If this was supposed to be a humorous post (as I am hoping), it really wasn't funny to read from a female perspective. Like women don't have enough body image issues already, man. If any lady lets you near her pussy, I would advise you to thank her for that and appreciate the hell out of her instead of making degrading jokes about stretch marks, pussy smell, and periods. If anyone talked about your intimate parts that way I think you'd be balled up on the floor in tits of depression. I'm also quite surprised at all the people who praised this thing into the sky for being "so funny". There are fantastic humorous articles here, but this one certainly was not one of them.

AnonymousAnonymousalmost 13 years ago
Fun

I laughed almost constantly; you have a great sense of timing for fun comments

AnonymousAnonymousover 15 years ago
Well Done

Great, and funny.
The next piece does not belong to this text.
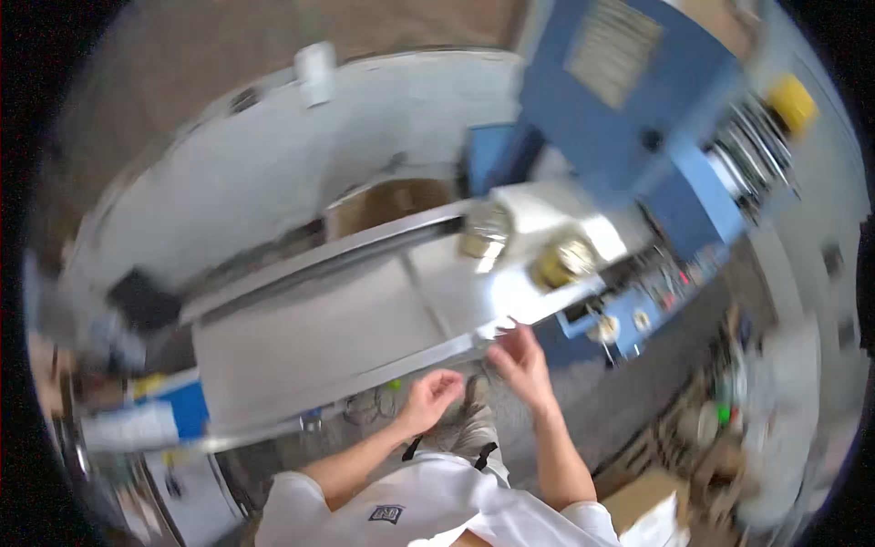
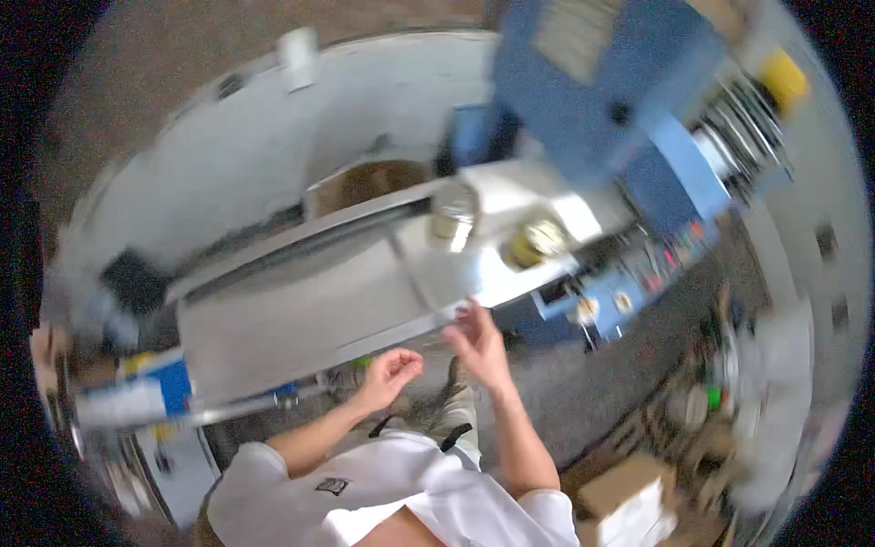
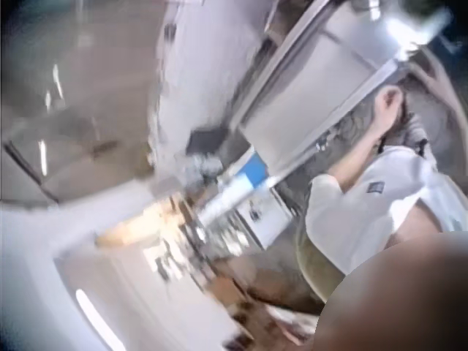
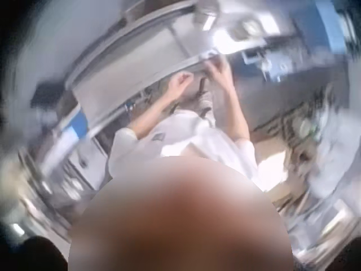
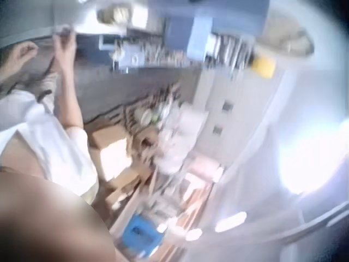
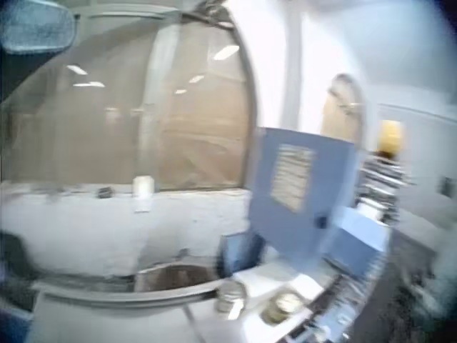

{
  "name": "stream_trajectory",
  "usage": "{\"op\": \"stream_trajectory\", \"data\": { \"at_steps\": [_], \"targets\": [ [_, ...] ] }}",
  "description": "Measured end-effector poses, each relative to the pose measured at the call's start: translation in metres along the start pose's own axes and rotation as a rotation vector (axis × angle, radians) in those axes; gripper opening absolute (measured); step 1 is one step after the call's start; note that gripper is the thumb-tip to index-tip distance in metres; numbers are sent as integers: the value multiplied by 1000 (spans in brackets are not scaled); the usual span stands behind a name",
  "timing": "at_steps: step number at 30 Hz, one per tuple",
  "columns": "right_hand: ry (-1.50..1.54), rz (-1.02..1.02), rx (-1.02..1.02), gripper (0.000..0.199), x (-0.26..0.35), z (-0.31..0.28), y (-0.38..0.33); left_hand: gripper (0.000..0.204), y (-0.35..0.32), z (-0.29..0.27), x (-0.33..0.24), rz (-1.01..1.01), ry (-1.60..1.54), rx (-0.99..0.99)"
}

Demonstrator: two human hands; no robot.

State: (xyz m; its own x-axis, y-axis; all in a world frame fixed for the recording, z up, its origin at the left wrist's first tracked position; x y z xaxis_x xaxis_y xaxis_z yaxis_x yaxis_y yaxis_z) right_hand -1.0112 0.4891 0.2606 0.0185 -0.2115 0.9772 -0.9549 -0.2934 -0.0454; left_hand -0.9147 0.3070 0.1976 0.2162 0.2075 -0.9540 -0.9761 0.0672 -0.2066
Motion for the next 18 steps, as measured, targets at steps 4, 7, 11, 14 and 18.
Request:
{"op": "stream_trajectory", "data": {
  "at_steps": [4,7,11,14,18],
  "targets": [
    [-598,-524,-58,68,5,-7,139,20,2,-8,-26,30,133,-375],
    [-872,-770,110,68,8,-26,216,22,17,2,-12,98,109,-554],
    [-1092,-641,348,83,-14,-33,281,24,-1,26,-30,125,108,-837],
    [-1156,-672,463,88,-7,-26,283,20,-6,43,-18,195,72,-1029],
    [-1112,-761,507,98,-4,-35,284,17,8,40,-14,234,-12,-1034]
  ]
}}
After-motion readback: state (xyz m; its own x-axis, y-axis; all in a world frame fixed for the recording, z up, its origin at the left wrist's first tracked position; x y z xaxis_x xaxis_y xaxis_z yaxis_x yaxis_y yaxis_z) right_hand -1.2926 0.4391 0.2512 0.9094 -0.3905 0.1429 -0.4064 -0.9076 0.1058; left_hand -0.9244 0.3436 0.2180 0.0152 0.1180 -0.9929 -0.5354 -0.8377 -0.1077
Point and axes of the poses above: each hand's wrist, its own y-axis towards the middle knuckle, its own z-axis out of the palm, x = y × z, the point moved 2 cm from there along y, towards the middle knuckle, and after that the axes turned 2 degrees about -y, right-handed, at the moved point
Wouldn't of thought that a "How-To" guild would of made me acctually 'laugh out loud'.

AnonymousAnonymousabout 16 years ago
Um...

Hemmorrhoids? Fake teeth? and what the shit is the whole "it's not like she can see you over her belly anyway" deal about? Those women are like 40 lbs overweight. And no self-respecting woman would sleep with a guy who takes her tampon out, and most women will stick with a vibrator or a boyfriend when they have their period anyway. And about anal? What the fuck kind of shitass sex life do you have?????

kimbaleekimbaleeabout 16 years ago
HAH!

I am still sitting here laughing my ass off! This is hilarious. Great job as usual.